Species assemblages can result from deterministic processes, such as niche differentiation and interspecific interactions, and from stochastic processes, such as random colonisation and extinction events. Although changes in animal communities following disturbances have been widely examined, few studies have investigated the mechanisms structuring communities during ecological succession. We assessed the impact of logging on small mammal and beetle assemblages in landscapes dominated by old-growth boreal forests. Our objectives were to 1) characterize variations in communities during the first 66 years of post-harvest forest succession, 2) determine if there are non-random patterns of species co-occurrence (i.e., deterministic processes), and if there are, 3) establish whether non-random co-occurrences are best explained by habitat attributes or by interspecific interactions. We captured small mammals and beetles along a gradient of forest succession (5-66 years) and in old-growth forest, and characterized key vegetation attributes. First, we tested whether community compositions in clear-cut stands became similar to those in natural stands after 66 years. We then used null models, which were either unconstrained or constrained by habitat attributes, to address the last two objectives and distinguish effects of vegetation attributes from interspecific interactions on community assembly. We showed that beetle assemblages differed in stands 21-30 years post-harvest compared to old-growth forests. In contrast, harvesting did not influence the composition of small mammal communities. Overall, our results suggest that community assembly during forest succession is driven by both stochastic and deterministic processes, the latter being linked to interspecific interactions more strongly than to vegetation attributes.
2007_2011_small_mammals_vegetation
Small mammals were sampled in 53 sites in 2007 (37 logged stands, and 16 old-growth forests) and 34 sites in 2011 (17 logged stands and 17 old-growth forests). We calculated several indices to test the influence of habitat heterogeneity on species assemblages. Structural heterogeneity in each stand was described with five indices: (1) the number of diameter classes (2-cm classes) for standing trees, combining live and dead individuals; (2) the amount of CWD; and (3) time-since-logging (stand age). We also estimated compositional heterogeneity through (4) the number of tree and shrub species, and (5) the dominant tree species in the stand. Age classes: C1, C2, C3, and C4 represent 4–20, 21–30, 31–50, and 51–70-years-old clear-cut stands, respectively, and OF is for old-growth forest of at least 120-years-old. The last index representing the dominant tree species in the stand is composed of three mutually exclusive classes: stands that were dominated by either spruce (EE) or fir (SS) species (species representing more than 60 % of basal area); and stands co-dominated by both spruce and fir (ES) species (species representing 40 to 60 % of basal area). The “lemming and rock vole” category included both rock vole (Microtus chrotorrhinus) and southern bog lemming (Synaptomys cooperi).
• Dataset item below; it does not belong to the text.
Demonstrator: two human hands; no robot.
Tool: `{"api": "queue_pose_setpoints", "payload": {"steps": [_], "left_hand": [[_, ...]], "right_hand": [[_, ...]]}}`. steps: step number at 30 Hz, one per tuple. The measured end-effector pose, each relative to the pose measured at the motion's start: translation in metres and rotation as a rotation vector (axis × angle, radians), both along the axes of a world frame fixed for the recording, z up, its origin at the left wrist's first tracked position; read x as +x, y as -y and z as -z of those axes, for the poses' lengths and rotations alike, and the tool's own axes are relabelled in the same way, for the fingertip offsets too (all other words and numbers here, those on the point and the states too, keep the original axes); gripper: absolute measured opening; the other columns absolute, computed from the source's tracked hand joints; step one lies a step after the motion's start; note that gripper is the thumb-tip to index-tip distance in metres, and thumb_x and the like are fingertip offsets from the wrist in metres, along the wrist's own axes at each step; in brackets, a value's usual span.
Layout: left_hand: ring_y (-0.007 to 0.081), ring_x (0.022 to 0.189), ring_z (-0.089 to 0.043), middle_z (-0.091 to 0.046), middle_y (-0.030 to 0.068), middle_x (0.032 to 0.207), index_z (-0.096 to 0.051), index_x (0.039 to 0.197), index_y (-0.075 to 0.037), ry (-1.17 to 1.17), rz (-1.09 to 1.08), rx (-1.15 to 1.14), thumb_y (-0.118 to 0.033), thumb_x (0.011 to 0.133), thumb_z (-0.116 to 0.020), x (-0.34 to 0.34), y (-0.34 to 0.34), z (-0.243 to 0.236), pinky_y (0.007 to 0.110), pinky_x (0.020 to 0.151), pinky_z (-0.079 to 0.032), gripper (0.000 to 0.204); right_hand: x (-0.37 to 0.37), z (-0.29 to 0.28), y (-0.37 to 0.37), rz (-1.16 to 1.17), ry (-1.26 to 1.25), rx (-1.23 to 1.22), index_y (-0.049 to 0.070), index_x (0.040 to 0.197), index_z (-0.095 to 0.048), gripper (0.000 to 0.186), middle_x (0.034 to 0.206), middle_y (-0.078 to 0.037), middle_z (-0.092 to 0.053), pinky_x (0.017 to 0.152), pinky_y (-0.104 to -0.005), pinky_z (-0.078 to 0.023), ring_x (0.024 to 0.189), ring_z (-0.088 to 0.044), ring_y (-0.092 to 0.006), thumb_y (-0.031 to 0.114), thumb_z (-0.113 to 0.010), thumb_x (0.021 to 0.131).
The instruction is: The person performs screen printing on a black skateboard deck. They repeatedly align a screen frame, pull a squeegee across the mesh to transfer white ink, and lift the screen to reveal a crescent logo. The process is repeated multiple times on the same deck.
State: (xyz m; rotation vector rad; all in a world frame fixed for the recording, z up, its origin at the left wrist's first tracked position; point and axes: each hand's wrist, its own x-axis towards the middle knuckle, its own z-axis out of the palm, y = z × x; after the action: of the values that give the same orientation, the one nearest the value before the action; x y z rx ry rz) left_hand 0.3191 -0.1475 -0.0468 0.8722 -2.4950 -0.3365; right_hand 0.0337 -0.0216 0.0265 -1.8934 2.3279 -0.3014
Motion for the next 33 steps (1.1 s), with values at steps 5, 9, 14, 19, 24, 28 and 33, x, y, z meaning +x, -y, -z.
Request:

2011_flying_beetles_vegetation
Flying beetles were sampled in 35 cut stands and 10 old-growth forests with flight-interception traps. We calculated several indices to test the influence of habitat heterogeneity on species assemblages. Structural heterogeneity in each stand was described with five indices: (1) the number of diameter classes (2-cm classes) for standing trees, combining live and dead individuals; (2) the amount of CWD; and (3) time-since-logging (stand age). We also estimated compositional heterogeneity through (4) the number of tree and shrub species, and (5) the dominant tree species in the stand. Age classes: C1, C2, C3, and C4 represent 4–20, 21–30, 31–50, and 51–70-years-old clear-cut stands, respectively, and OF is for old-growth forest of at least 120-years-old. The last index representing the dominant tree species in the stand is composed of three mutually exclusive classes: stands that were dominated by either spruce (EE) or fir (SS) species (species representing more than 60 % of basal area); and stands co-dominated by both spruce and fir (ES) species (species representing 40 to 60 % of basal area).
2011_ground_dweling_beetles_vegetation
Ground dwelling beetles were sampled in 35 cut stands and 10 old-growth forests with pitfall traps. We calculated several indices to test the influence of habitat heterogeneity on species assemblages. Structural heterogeneity in each stand was described with five indices: (1) the number of diameter classes (2-cm classes) for standing trees, combining live and dead individuals; (2) the amount of CWD; and (3) time-since-logging (stand age). We also estimated compositional heterogeneity through (4) the number of tree and shrub species, and (5) the dominant tree species in the stand. Age classes: C1, C2, C3, and C4 represent 4–20, 21–30, 31–50, and 51–70-years-old clear-cut stands, respectively, and OF is for old-growth forest of at least 120-years-old. The last index representing the dominant tree species in the stand is composed of three mutually exclusive classes: stands that were dominated by either spruce (EE) or fir (SS) species (species representing more than 60 % of basal area); and stands co-dominated by both spruce and fir (ES) species (species representing 40 to 60 % of basal area).